Continuous bernoulli

@StaffanBetner I was playing around with the continuous bernoulli and if p is a vector I needed to divide the normalizing constant by the sample size.

The stan code. Note that in Stan 2.29 you can declare the same function name with different inputs, one is a vector of p and the other is a real p. Does this seem right?

 real continuous_bernoulli_lpdf(vector y, vector lambda) {
   int N = num_elements(y);
   real lp = N * log2();
   real lp_c = 0;
   int counter = 0;
   
   for (n in 1:N) {
    lp += y[n] * log(lambda[n]) + (1 - y[n]) * log1m(lambda[n]); 
      if (lambda[n] != 0.5) {
        counter += 1;
        lp_c += log( atanh(1 - 2 * lambda[n]) / (1 - 2 * lambda[n]) );
      }
   }
    return lp + lp_c / counter;
 } 
  
  real continuous_bernoulli_lpdf(vector y, real lambda) {
   int N = num_elements(y);
   real lp = N * log2() + sum(y * log(lambda) + (1 - y) * log1m(lambda));
   
    if (lambda != 0.5)
      lp += log( atanh(1 - 2 * lambda) / (1 - 2 * lambda) );
      
    return lp;
 } 
4 Likes

Hi @spinkey - did you ever figure out which of these is better?

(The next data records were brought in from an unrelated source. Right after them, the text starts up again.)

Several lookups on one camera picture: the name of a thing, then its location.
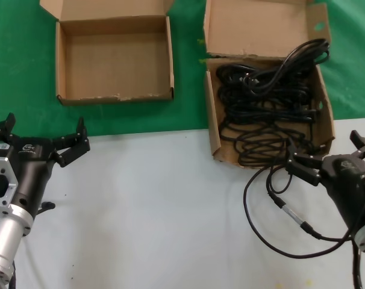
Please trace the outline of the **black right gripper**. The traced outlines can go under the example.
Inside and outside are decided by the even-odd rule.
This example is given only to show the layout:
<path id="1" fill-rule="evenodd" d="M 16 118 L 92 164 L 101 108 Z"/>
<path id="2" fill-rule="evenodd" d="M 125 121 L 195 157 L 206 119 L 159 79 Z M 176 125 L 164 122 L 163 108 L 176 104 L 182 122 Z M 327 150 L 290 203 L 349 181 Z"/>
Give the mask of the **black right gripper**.
<path id="1" fill-rule="evenodd" d="M 299 153 L 294 141 L 289 138 L 285 169 L 313 186 L 320 182 L 346 226 L 358 231 L 365 225 L 365 137 L 353 130 L 349 138 L 357 149 L 355 152 L 324 159 Z"/>

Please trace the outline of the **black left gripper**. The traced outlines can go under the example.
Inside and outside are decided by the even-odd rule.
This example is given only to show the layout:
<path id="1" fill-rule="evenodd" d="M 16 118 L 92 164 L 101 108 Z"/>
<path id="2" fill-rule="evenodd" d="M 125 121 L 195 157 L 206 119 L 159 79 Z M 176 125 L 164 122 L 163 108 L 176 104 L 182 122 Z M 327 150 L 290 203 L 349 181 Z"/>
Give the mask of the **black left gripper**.
<path id="1" fill-rule="evenodd" d="M 13 135 L 15 123 L 13 113 L 0 121 L 0 142 L 11 145 L 16 151 L 18 185 L 11 203 L 35 217 L 54 164 L 66 167 L 90 150 L 87 128 L 84 118 L 80 117 L 75 133 L 51 140 Z"/>

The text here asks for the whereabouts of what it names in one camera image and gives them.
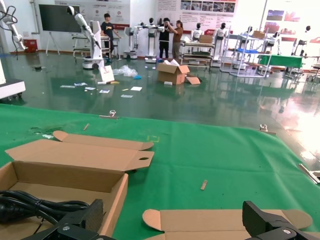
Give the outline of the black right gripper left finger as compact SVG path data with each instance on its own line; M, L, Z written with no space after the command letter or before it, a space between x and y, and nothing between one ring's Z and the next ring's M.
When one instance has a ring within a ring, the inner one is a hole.
M26 237L26 240L109 240L100 235L104 203L95 199L85 210L67 213L56 225Z

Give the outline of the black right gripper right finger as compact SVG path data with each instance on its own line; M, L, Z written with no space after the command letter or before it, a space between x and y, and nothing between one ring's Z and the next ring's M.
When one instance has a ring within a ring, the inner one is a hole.
M243 226L251 240L317 240L284 217L259 209L252 201L243 202Z

Hi - check out this blog post. I added the dist to brms:

Hi @saudiwin neat post! I have a residual confusion though: you mention that in your ordered beta paper you found that the fractional logit gave wildly varying performance and you didn’t recommend it. In the blog post, you suggest that the distribution was fixed by normalizing it. But including or excluding the normalization term should have no effect on the Stan model. Is the implication that the normalized model (i.e. the “continuous bernoulli”) still should perform badly in simulation (or at least in the simulation that you carried out)?

This is not normalization in terms of the denominator in Bayes’ formula and Stan sampling, but rather of the fractional logit function to make it integrate to 1. You can fit the “fractional logit” model in Stan and I did it in my sim, but you can’t simulate from it as it has no CDF b/c it doesn’t integrate to 1. If you plug it into wolfram alpha and integrate it, it will pop back out the formula that the authors use as a “normalizing constant.” I.e., it makes the function integrate to 1.

You can simulate from continuous bernoulli and I could have/should have included it in the sim I ran, but I didn’t know it existed at the time. The first paper only came out in 2019.

It seems at first blush that the continuous bernoulli is a simplified parameterization vis-a-vis beta, but I have some doubts as I find the discontinuity rather strange. Plus the beta distribution has lots of established properties and continuous bernoulli very few. But it’s clear that continuous bernoulli does “work” and has fewer parameters than beta.

Sorry if I’m being dense. Can we not drop the normalization term as we do with stan functions ending in the lupdf suffix?

I mean yes for computational convenience, but you still need it at the end of sampling. Been a while since I looked at the specifics.

This is different though — it’s not about computational challenges but rather whether/how to normalise to make a proper PDF. Computationally it’s straightforward to do.

From the stan manual:

The built in distribution functions in Stan are all available in normalized and unnormalized form. The normalized forms include all of the terms in the log density, and the unnormalized forms drop terms which are not directly or indirectly a function of the model parameters.

So you can’t do that with the continuous Bernoulli because there is only one parameter and the normalizing constant is a function of that parameter. So there’s no way to drop it, sample, then renormalize–as far as I can tell.

You can fit the conventional fractional logit (without normalizing constant) in Stan so long as you have priors on coefficients, but you can’t convert it back to continuous Bernoulli - re: the linked paper proofs (which seem correct).

Oh I see! Sorry; was being dense! When I saw “normalizing constant” I assumed that it was constant in the parameters.

No it’s not, which is a misnomer in the cited paper. Normalizing function would be more correct. It’s only constant for a given value of the parameter, which of course isn’t constant in any meaningful sense.